The notebook is a modification and rearragnement of code originally discussed in [Mistral: Easiest Way to Fine-Tune on Custom Data](https://www.youtube.com/watch?v=lCZRwrRvrWg) by [Prompt Engineering](https://www.youtube.com/@engineerprompt). 

The code has been modified to use [Mistral 7B Instruct v0.2](https://huggingface.co/mistralai/Mistral-7B-Instruct-v0.2) model with [glaiveai/glaive-function-calling-v2](https://huggingface.co/datasets/glaiveai/glaive-function-calling-v2) dataset to try and finetune Mistral 7B model for function calling.

### Install Required Packages

In [1]:
#!pip install transformers trl accelerate torch bitsandbytes peft datasets -qU

### Import modules

In [2]:
from datasets import load_dataset
import copy
from transformers import AutoModelForCausalLM, AutoTokenizer, BitsAndBytesConfig
import torch
from peft import AutoPeftModelForCausalLM, LoraConfig, get_peft_model, prepare_model_for_kbit_training
from transformers import TrainingArguments
from trl import SFTTrainer
import uuid
import pandas as pd
from functools import partial
from datetime import datetime
from os.path import isfile

#### Declare constants

In [3]:
bos_token, eos_token = "<s>","</s>"
bop_token, eop_token = "[INST]","[/INST]"
dataset_id = "lalanikarim/glaive-function-calling-v2"
model_id = "mistralai/Mistral-7B-Instruct-v0.2"
metrics_file = "metrics.csv"
seed = 421337

In [4]:
now = datetime.now()
sample_size = 5000
test_split = 0.1
test_size = int(sample_size * test_split)
train_size = sample_size - test_size
epochs = 3
now_str = now.strftime("%Y-%m-%d-%H-%M-%S")
lora_output_dir = f"lora-{now_str}-samples-{sample_size}-epochs-{epochs}"

#### Load HF Dataset

We need a dataset to fine-tune a model, for this example we will be using a subset of the `mistralai/Mistral-7B-Instruct-v0.2` dataset.

In [5]:
full_dataset = load_dataset(dataset_id)

#### Data structure

The dataset contains three different columns.
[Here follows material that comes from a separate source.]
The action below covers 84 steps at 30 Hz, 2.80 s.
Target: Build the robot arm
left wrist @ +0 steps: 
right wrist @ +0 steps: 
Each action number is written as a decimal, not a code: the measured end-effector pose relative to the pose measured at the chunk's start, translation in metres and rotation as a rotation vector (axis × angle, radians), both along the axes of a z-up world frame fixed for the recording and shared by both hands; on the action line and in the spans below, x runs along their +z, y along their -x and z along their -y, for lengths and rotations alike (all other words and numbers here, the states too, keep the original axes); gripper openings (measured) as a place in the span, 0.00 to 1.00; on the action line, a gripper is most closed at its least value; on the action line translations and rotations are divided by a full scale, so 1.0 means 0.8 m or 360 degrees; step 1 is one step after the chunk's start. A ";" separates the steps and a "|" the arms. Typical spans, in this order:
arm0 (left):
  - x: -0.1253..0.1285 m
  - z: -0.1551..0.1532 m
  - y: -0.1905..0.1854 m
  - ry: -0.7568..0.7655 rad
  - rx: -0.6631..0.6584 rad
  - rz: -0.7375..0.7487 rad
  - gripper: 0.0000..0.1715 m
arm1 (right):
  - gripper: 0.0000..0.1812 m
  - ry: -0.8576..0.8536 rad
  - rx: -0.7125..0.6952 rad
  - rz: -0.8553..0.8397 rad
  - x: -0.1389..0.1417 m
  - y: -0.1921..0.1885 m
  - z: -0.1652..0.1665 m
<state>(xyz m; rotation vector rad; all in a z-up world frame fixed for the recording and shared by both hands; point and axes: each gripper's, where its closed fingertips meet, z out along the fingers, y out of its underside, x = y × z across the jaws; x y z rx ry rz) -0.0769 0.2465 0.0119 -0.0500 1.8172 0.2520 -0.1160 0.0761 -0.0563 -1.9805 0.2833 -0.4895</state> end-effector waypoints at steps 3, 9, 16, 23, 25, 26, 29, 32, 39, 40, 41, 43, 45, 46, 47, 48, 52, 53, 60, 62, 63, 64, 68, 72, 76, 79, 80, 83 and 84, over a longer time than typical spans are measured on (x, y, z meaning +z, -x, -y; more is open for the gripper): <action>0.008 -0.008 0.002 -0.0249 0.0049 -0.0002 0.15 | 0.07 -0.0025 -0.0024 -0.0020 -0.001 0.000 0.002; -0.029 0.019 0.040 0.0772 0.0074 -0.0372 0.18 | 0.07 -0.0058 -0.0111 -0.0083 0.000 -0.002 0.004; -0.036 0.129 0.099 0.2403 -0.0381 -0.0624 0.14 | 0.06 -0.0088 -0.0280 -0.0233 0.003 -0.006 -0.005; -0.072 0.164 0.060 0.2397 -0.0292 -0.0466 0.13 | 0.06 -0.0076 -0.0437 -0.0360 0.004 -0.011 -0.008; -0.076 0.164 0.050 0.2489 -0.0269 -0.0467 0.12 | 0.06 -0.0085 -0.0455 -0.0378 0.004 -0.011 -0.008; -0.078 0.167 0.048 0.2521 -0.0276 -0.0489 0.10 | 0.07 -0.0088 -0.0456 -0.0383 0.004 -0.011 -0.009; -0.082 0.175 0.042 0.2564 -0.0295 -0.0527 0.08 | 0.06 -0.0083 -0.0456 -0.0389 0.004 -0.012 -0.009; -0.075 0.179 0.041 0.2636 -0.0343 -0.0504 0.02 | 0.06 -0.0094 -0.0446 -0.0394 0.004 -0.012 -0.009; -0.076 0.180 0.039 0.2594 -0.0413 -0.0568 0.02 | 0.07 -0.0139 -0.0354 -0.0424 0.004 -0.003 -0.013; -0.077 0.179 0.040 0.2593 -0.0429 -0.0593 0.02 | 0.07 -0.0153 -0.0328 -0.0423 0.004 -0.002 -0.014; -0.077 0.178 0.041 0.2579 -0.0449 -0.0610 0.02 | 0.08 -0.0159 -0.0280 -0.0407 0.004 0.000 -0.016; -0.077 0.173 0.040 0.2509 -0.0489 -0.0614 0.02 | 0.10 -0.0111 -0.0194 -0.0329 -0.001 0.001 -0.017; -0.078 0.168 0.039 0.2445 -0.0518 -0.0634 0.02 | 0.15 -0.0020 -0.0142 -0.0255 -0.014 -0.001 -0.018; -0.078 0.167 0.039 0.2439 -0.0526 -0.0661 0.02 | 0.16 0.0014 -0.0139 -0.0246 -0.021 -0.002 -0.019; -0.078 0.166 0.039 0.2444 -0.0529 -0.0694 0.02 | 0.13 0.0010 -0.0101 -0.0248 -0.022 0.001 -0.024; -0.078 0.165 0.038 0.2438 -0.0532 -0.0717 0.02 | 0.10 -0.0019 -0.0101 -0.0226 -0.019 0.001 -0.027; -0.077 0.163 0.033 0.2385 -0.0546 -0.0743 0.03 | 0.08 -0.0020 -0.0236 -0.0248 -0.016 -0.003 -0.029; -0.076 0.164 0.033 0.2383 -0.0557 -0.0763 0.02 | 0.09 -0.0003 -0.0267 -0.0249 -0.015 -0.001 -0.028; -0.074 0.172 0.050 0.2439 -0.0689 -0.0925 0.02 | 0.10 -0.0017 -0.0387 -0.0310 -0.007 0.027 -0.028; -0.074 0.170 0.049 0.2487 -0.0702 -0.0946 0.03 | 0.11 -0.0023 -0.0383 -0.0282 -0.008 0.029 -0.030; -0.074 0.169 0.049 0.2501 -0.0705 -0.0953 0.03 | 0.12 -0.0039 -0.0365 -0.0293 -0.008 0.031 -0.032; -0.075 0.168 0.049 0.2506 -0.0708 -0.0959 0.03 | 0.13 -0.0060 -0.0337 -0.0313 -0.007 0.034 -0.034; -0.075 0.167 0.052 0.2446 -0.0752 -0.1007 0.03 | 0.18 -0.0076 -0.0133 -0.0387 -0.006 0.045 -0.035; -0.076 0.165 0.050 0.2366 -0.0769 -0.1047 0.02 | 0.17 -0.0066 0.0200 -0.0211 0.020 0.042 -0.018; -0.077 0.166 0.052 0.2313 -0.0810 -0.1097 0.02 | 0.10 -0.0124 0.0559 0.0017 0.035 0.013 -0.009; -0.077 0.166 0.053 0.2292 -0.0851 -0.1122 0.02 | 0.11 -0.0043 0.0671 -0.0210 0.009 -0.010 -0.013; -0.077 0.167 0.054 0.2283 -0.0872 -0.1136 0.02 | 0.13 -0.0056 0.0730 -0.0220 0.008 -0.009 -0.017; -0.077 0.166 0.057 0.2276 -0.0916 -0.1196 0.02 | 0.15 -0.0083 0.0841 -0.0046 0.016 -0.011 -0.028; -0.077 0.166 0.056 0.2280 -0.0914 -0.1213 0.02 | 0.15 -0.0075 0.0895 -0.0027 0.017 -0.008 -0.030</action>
We are only interested in the columns `prompt` and `response`. There are 9 different possible source value in the `source` column. We are only interested in one of them.

In [6]:
full_dataset

DatasetDict({
    train: Dataset({
        features: ['chat', 'system', 'prompt', 'response'],
        num_rows: 71678
    })
    test: Dataset({
        features: ['chat', 'system', 'prompt', 'response'],
        num_rows: 7965
    })
})

#### Prepare dataset

We will use just a small subset of the data for this training example.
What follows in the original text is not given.